-- Work to be completed --
Print all of the data exactly, but drop the pictures.

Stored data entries

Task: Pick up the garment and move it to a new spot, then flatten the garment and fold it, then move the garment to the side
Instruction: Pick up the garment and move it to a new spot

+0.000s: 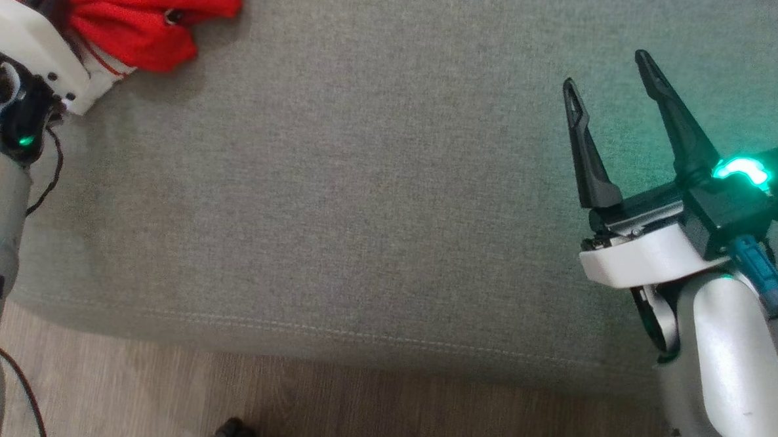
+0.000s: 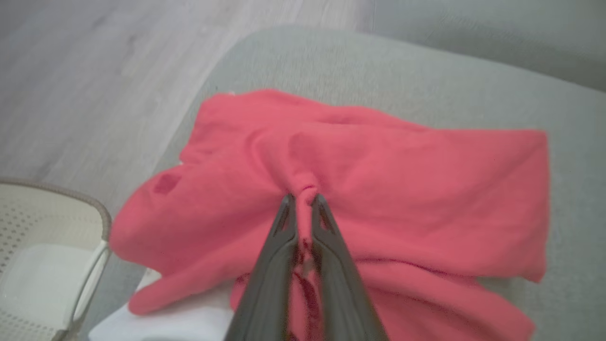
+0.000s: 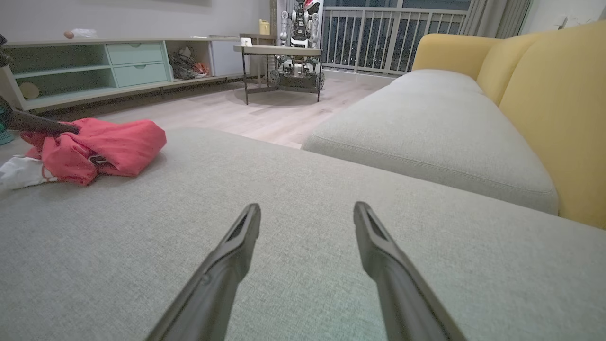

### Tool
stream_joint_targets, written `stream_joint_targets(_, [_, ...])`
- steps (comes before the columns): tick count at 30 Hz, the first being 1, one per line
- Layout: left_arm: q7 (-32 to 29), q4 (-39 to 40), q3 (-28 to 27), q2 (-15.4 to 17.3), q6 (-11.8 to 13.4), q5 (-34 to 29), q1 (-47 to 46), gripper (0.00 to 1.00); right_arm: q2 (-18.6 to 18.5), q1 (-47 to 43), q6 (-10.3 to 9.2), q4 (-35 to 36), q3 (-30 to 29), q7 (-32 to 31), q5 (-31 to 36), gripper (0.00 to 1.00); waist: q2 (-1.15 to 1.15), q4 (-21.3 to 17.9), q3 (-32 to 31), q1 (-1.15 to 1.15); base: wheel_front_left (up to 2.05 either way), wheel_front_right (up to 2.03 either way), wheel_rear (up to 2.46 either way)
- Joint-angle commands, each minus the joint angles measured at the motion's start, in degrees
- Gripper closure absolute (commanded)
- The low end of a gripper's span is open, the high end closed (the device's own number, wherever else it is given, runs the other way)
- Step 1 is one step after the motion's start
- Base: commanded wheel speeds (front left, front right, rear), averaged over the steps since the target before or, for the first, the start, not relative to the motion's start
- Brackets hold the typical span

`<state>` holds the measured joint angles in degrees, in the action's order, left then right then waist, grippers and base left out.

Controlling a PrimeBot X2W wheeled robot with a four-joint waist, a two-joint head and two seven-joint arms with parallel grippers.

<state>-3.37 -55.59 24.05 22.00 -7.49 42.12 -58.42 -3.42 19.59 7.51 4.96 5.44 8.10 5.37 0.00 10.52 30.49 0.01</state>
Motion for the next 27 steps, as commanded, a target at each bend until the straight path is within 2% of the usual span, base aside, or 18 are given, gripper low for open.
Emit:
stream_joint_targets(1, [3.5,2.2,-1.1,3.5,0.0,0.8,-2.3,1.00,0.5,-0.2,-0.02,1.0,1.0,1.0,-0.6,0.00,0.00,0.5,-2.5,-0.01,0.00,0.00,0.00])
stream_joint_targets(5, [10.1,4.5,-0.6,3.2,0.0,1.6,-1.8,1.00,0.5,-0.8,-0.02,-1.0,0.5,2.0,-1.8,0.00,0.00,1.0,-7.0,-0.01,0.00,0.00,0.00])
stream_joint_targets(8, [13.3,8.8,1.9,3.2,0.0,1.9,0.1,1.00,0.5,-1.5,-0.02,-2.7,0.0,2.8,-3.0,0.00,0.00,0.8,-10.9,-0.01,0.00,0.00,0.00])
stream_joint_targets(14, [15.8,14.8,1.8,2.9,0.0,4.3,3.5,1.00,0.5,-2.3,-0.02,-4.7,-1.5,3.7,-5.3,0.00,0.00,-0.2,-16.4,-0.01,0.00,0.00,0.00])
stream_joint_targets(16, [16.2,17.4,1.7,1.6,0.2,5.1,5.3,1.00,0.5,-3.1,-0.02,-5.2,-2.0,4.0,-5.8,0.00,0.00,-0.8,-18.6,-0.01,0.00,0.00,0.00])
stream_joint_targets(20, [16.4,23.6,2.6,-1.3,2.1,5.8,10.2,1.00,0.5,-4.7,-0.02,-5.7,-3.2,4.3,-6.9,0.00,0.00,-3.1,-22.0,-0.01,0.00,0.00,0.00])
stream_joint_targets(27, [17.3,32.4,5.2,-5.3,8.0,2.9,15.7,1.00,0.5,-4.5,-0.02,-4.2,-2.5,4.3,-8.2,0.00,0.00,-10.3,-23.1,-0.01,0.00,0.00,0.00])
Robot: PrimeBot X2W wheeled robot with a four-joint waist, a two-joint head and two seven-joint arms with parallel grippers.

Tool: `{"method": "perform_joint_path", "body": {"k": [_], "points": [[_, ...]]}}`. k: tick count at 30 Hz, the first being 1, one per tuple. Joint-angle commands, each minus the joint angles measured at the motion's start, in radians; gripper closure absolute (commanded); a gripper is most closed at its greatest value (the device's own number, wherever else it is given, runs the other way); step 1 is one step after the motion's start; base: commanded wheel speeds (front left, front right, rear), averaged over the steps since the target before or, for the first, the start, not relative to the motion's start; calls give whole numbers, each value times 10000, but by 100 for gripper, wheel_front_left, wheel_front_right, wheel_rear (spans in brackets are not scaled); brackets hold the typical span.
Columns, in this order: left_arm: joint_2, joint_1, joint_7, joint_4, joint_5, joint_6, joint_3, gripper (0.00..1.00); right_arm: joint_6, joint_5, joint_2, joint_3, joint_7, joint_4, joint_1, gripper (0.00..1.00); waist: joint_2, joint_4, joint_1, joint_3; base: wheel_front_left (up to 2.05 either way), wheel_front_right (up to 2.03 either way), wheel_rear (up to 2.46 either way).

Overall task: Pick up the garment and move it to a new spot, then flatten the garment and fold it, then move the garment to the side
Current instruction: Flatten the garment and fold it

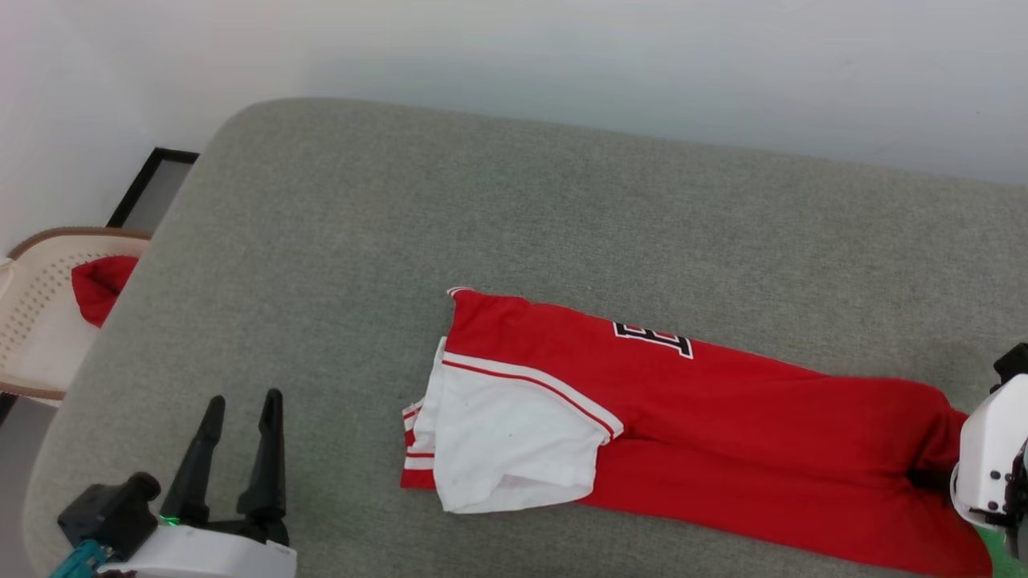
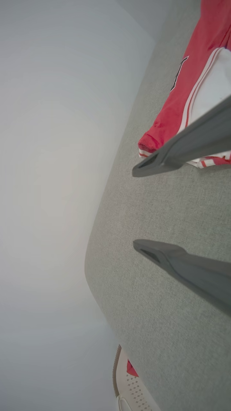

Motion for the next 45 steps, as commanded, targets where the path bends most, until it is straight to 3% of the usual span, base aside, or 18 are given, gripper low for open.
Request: {"method": "perform_joint_path", "body": {"k": [1,18,26,36,40,45], "points": [[-51,-9,-31,-9,-3,-38,64,0,-12,75,33,29,-67,244,-87,100,0,-41,0,-7,0,0,0],[27,241,-31,-133,-140,-40,140,0,-12,-176,-1823,-234,-777,954,-594,100,0,-515,0,-127,0,0,0],[41,490,-31,27,-244,-40,120,0,-10,-38,-2061,230,-596,781,-608,100,0,-828,0,-510,0,0,0],[14,873,-31,218,-378,-41,-73,0,-9,1515,-1204,1166,398,-2218,116,100,0,-801,0,-1243,0,0,0],[0,873,-31,248,-431,-41,-193,0,-9,1517,-618,1488,637,-3200,259,100,0,-575,0,-1405,0,0,0],[-62,627,-33,362,-514,-41,-545,0,-9,1293,330,1901,560,-3496,-20,100,0,-92,0,-1432,0,0,0]]}}
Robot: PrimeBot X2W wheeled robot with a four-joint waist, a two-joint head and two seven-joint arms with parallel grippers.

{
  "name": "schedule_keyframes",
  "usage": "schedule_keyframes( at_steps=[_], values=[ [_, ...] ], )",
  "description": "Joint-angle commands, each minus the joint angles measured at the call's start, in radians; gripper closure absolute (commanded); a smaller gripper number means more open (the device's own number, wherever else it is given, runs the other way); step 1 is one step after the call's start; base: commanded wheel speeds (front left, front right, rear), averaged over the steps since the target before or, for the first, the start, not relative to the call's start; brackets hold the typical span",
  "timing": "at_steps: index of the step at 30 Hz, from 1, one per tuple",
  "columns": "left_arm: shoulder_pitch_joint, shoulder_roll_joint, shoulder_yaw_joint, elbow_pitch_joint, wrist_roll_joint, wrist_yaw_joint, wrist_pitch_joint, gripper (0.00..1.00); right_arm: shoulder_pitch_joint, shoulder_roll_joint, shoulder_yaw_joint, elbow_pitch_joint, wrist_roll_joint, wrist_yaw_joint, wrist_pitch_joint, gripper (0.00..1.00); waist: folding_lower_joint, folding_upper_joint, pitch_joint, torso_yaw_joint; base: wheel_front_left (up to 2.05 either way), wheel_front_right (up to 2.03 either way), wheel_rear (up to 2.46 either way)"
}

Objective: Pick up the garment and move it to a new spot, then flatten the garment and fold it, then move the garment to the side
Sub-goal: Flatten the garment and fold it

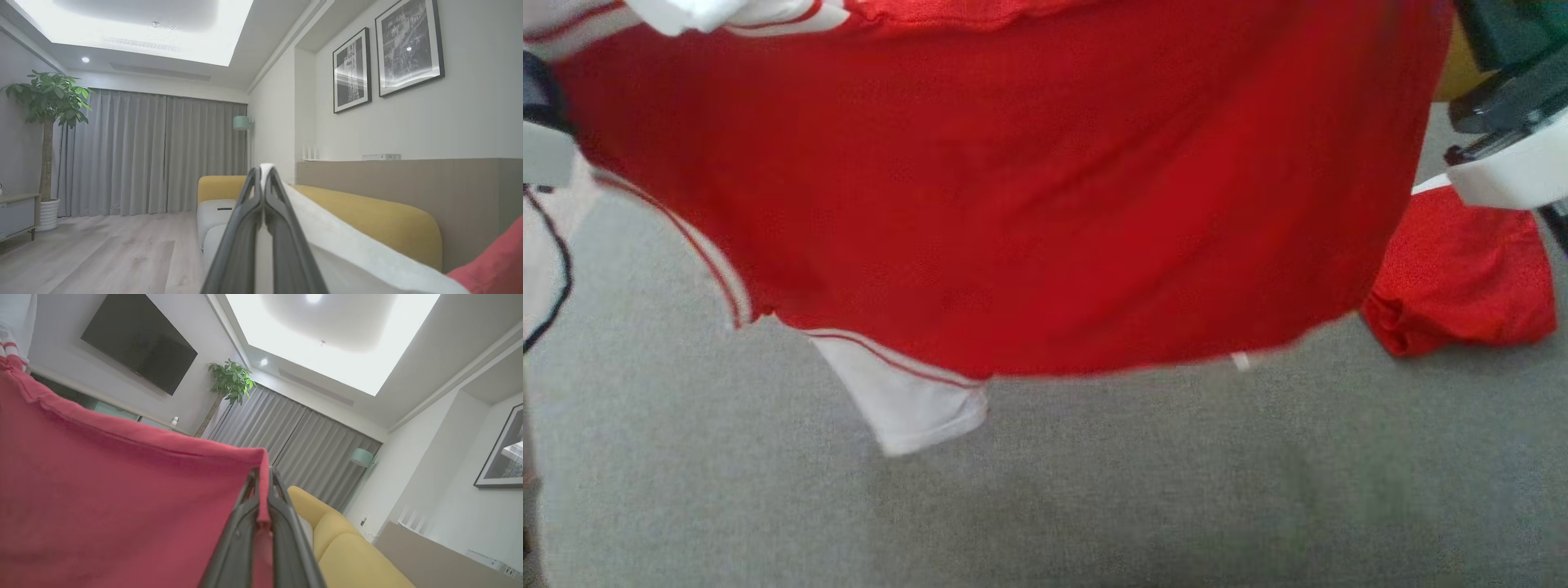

-- Answer to this problem --
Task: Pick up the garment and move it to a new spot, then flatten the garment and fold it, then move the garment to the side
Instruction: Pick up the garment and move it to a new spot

+0.000s: 
+0.000s: 
+0.000s: 

### Tool
stream_joint_targets, written `stream_joint_targets(_, [_, ...])`
- steps (comes before the columns): tick count at 30 Hz, the first being 1, one per line
- Layout: left_arm: q7 (-32 to 29), q4 (-39 to 40), q3 (-28 to 27), q2 (-15.4 to 17.3), q6 (-11.8 to 13.4), q5 (-34 to 29), q1 (-47 to 46), gripper (0.00 to 1.00); right_arm: q2 (-18.6 to 18.5), q1 (-47 to 43), q6 (-10.3 to 9.2), q4 (-35 to 36), q3 (-30 to 29), q7 (-32 to 31), q5 (-31 to 36), gripper (0.00 to 1.00); waist: q2 (-1.15 to 1.15), q4 (-21.3 to 17.9), q3 (-32 to 31), q1 (-1.15 to 1.15); base: wheel_front_left (up to 2.05 either way), wheel_front_right (up to 2.03 either way), wheel_rear (up to 2.46 either way)
- Joint-angle commands, each minus the joint angles measured at the motion's start, in degrees
- Gripper closure absolute (commanded)
- The low end of a gripper's span is open, the high end closed (the device's own number, wherever else it is given, runs the other way)
- Step 1 is one step after the motion's start
- Base: commanded wheel speeds (front left, front right, rear), averaged over the steps since the target before or, for the first, the start, not relative to the motion's start
- Brackets hold the typical span

`<state>` holds the measured joint angles in degrees, in the action's order, left then right then waist, grippers and base left out.

Controlling a PrimeBot X2W wheeled robot with a four-joint waist, a two-joint head and two seven-joint arms with parallel grippers.

<state>-3.37 -55.59 24.05 22.00 -7.49 42.12 -58.42 -3.42 19.59 7.51 4.96 5.44 8.10 5.37 0.00 10.52 30.49 0.01</state>
Motion for the next 27 steps, as commanded, a target at each bend until the straight path is within 2% of the usual span, base aside, or 18 are given, gripper low for open.
Emit:
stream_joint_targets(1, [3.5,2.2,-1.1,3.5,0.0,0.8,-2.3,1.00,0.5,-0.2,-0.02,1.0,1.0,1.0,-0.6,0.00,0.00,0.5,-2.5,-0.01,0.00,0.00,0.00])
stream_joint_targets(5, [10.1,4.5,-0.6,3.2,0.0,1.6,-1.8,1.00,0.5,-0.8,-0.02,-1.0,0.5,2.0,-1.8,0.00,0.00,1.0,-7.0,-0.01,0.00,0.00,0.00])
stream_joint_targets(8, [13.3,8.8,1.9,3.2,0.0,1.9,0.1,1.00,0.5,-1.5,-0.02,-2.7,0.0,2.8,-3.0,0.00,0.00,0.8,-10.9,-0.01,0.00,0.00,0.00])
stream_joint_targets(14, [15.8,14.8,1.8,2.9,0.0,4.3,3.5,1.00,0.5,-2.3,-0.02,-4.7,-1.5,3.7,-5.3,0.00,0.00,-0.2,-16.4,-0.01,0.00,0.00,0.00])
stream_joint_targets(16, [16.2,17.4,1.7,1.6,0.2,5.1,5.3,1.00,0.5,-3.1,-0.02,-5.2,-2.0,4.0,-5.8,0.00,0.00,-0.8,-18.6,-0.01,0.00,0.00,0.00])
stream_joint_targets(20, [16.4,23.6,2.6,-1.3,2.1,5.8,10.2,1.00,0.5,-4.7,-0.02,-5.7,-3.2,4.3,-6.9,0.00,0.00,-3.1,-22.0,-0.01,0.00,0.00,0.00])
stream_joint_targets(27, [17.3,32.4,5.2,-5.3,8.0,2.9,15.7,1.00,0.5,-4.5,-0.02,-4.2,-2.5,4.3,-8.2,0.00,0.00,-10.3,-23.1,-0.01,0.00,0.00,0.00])
Robot: PrimeBot X2W wheeled robot with a four-joint waist, a two-joint head and two seven-joint arms with parallel grippers.

Tool: `{"method": "perform_joint_path", "body": {"k": [_], "points": [[_, ...]]}}`. k: tick count at 30 Hz, the first being 1, one per tuple. Joint-angle commands, each minus the joint angles measured at the motion's start, in radians; gripper closure absolute (commanded); a gripper is most closed at its greatest value (the device's own number, wherever else it is given, runs the other way); step 1 is one step after the motion's start; base: commanded wheel speeds (front left, front right, rear), averaged over the steps since the target before or, for the first, the start, not relative to the motion's start; calls give whole numbers, each value times 10000, but by 100 for gripper, wheel_front_left, wheel_front_right, wheel_rear (spans in brackets are not scaled); brackets hold the typical span.
Columns, in this order: left_arm: joint_2, joint_1, joint_7, joint_4, joint_5, joint_6, joint_3, gripper (0.00..1.00); right_arm: joint_6, joint_5, joint_2, joint_3, joint_7, joint_4, joint_1, gripper (0.00..1.00); waist: joint_2, joint_4, joint_1, joint_3; base: wheel_front_left (up to 2.05 either way), wheel_front_right (up to 2.03 either way), wheel_rear (up to 2.46 either way).

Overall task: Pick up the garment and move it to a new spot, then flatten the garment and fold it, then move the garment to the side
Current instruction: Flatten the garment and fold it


Motion for the next 45 steps, as commanded, targets where the path bends most, until it is straight to 3% of the usual span, base aside, or 18 are given, gripper low for open.
Request: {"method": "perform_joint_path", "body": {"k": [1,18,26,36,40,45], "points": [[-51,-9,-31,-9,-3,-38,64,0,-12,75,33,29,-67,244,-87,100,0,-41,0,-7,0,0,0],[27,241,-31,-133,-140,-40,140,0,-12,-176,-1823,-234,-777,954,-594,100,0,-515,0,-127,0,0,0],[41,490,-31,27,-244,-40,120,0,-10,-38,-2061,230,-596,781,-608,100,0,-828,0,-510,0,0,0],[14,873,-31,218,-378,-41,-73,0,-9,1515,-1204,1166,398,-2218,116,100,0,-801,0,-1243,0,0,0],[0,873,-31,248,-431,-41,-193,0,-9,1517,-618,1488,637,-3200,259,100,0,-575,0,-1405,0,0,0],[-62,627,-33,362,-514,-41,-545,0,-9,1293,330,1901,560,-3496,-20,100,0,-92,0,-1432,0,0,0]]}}
Robot: PrimeBot X2W wheeled robot with a four-joint waist, a two-joint head and two seven-joint arms with parallel grippers.

{
  "name": "schedule_keyframes",
  "usage": "schedule_keyframes( at_steps=[_], values=[ [_, ...] ], )",
  "description": "Joint-angle commands, each minus the joint angles measured at the call's start, in radians; gripper closure absolute (commanded); a smaller gripper number means more open (the device's own number, wherever else it is given, runs the other way); step 1 is one step after the call's start; base: commanded wheel speeds (front left, front right, rear), averaged over the steps since the target before or, for the first, the start, not relative to the call's start; brackets hold the typical span",
  "timing": "at_steps: index of the step at 30 Hz, from 1, one per tuple",
  "columns": "left_arm: shoulder_pitch_joint, shoulder_roll_joint, shoulder_yaw_joint, elbow_pitch_joint, wrist_roll_joint, wrist_yaw_joint, wrist_pitch_joint, gripper (0.00..1.00); right_arm: shoulder_pitch_joint, shoulder_roll_joint, shoulder_yaw_joint, elbow_pitch_joint, wrist_roll_joint, wrist_yaw_joint, wrist_pitch_joint, gripper (0.00..1.00); waist: folding_lower_joint, folding_upper_joint, pitch_joint, torso_yaw_joint; base: wheel_front_left (up to 2.05 either way), wheel_front_right (up to 2.03 either way), wheel_rear (up to 2.46 either way)"
}

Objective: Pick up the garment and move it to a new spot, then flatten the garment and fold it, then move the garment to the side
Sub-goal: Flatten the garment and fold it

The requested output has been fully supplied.